When Canada celebrated its sesquicentennial in 2017, the New Yorker provided a good glimpse into the amorphous cosmopolitanism that Canadian identity has become. When the author interviewed a recent American émigrée to Canada about the occasion, the woman mentioned that grocery stores were selling commemorative bread in “Canada 150 packaging, and there are a lot of special cookies,” but said that overall the festivities struck her as “a very surface-level celebration. It’s vague notions of diversity, rather than really getting into Canadian history.”

 

Rousing stuff, eh?

 

The feeble national glue that struggles to bind Canadians together flows from our lack of a creation story. Canada was officially founded in 1867, but it was allowed only limited powers of self-government “to deal with all internal matters,” deferring to Great Britain on questions of foreign policy. In the aftermath of World War I, Canada struggled before finally winning a seat at the table during the Paris Peace Conference in 1919.

 

“Canada had emerged from the war convinced that it mattered. The war had simultaneously reinforced the nation’s Britishness and its sense that Canada should have more control over its destiny,” historian J. L. Granatstein writes. For prime minister Robert Borden, “this meant more control of foreign policy in Ottawa — not independence but autonomy, a neat halfway house that could be defined in many ways.”

 

In 1931, Britain granted the British Dominions (of which Canada was a member) further legislative independence in the Statute of Westminster. Still, Canadians couldn’t control the highest law in their land. It took us nearly another half century to fully outgrow the vestiges of our imperial legacy by repatriating our constitution from the United Kingdom.

 

Fittingly, Canada developed a “middle power” foreign-policy mentality. No, Canada was not a hegemon, but many Canadians felt stifled in their nation’s role as the angsty younger brother in the Anglo–American alliance. Canada could leverage its position and influence instead of being a pawn dictated to as a “satellite” of America or Great Britain.

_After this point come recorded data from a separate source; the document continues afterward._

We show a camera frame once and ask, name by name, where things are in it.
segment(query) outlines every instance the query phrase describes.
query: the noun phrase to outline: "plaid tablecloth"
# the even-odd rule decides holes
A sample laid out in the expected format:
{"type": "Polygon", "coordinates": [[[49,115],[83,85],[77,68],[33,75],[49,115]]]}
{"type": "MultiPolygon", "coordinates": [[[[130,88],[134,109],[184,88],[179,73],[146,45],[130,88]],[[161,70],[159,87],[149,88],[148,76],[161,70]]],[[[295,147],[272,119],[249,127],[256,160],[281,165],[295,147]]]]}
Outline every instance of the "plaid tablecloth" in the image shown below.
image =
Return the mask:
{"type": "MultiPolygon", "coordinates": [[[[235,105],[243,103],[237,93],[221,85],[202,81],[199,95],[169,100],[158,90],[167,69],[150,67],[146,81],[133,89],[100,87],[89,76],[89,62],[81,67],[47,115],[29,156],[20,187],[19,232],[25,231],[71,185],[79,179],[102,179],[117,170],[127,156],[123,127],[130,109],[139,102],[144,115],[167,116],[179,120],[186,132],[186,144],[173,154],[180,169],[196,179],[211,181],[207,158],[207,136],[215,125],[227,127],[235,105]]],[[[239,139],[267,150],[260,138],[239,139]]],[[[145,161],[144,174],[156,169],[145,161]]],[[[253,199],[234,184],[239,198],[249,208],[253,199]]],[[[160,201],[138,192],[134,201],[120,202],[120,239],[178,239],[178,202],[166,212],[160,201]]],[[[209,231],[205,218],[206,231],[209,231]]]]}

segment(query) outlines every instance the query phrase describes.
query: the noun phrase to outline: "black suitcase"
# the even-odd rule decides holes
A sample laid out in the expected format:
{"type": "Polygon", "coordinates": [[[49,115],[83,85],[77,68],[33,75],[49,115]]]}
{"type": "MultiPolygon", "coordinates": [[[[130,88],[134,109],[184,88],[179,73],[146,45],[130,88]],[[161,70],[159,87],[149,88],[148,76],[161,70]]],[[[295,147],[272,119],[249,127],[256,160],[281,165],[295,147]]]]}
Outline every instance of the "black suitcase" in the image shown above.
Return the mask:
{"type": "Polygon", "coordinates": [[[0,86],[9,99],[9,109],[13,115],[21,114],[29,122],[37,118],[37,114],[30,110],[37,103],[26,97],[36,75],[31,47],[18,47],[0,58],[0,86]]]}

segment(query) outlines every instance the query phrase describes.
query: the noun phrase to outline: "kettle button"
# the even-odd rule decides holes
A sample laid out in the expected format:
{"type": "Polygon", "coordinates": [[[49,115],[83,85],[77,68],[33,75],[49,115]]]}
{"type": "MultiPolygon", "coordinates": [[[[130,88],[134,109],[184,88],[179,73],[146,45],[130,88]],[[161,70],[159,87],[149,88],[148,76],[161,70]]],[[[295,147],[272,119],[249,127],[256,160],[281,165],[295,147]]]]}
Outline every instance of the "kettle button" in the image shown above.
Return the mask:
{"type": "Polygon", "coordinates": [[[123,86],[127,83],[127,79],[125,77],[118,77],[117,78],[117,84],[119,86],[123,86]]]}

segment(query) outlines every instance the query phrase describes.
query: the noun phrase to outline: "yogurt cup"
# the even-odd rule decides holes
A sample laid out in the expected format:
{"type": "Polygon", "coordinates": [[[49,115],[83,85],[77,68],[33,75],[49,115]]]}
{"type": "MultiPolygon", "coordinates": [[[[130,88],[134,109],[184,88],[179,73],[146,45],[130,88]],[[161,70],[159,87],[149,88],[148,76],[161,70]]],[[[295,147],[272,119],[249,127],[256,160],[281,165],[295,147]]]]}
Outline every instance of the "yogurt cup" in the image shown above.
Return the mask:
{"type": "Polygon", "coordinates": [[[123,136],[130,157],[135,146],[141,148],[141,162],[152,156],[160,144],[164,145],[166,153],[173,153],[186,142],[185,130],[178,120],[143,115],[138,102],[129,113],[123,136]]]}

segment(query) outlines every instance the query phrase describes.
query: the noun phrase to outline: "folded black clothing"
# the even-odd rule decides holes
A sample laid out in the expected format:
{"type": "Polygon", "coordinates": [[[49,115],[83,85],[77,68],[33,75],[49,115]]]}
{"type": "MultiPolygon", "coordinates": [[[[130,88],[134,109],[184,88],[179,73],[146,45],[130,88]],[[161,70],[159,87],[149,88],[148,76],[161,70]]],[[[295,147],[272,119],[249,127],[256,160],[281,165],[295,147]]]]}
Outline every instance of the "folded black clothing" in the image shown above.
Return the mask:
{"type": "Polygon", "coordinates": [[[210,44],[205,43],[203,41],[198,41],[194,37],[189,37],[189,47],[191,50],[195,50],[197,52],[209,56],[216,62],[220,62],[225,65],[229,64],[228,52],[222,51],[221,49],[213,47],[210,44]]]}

But efforts to flex our national-independence muscles and make up for lost time never panned out. This effort ended in embarrassment for Canadians as we failed twice in the last decade to secure a temporary seat on the United Nations Security Council despite full-scale efforts and millions of dollars spent.

 

Our prolonged, legalistic, and consultative journey to independence still confounds many Canadians. American historian Robert Winks surveyed a group of Canadian high-school teachers in the 1980s to get to the root of this very question and couldn’t find any consensus. Some said 1867; others 1931. Nothing was widely shared. “When people literally do not know when they became independent, their view of the process of governance, of law, and of what is meant by independence is likely to differ from that of those who are certain of the precise moment when they leapt full blown from the head of Zeus,” Winks wrote.

 

This is the insecurity that many Canadians feel and our political leaders reflect. Sure, there are common symbols, as the maple leaf, BeaverTails, and Tim Hortons, but ask a Canadian on the street how strongly he feels about his Canadianness, let alone asking him to define it, and you’ll get a blank stare. Pew’s 2017 survey of national identity found Canada to be among the lowest-ranking countries when respondents were asked if national identity was strongly tied to birthplace, Christianity, or language. Our state-sanctioned multiculturalism reinforces the belief that anyone from anywhere can seamlessly become a Canadian. This calls to mind the familiar adage: “If you don’t stand for something, you’ll fall for anything.”

 

Justin Trudeau and his followers have fallen for anything. When unmarked graves of indigenous children were thought (incorrectly) to have been discovered last year in British Columbia, a former Canadian minister called it “Canada’s George Floyd moment.” Once again, here comes America to rescue Canada. It is the water Canadian politics unconsciously swims in, and it defines a deep truth about our country: that despite all our wrangling for independence, we remain a prisoner to our own political culture. However much we strive to denounce and scoff at Americans, the simple fact is: We need you.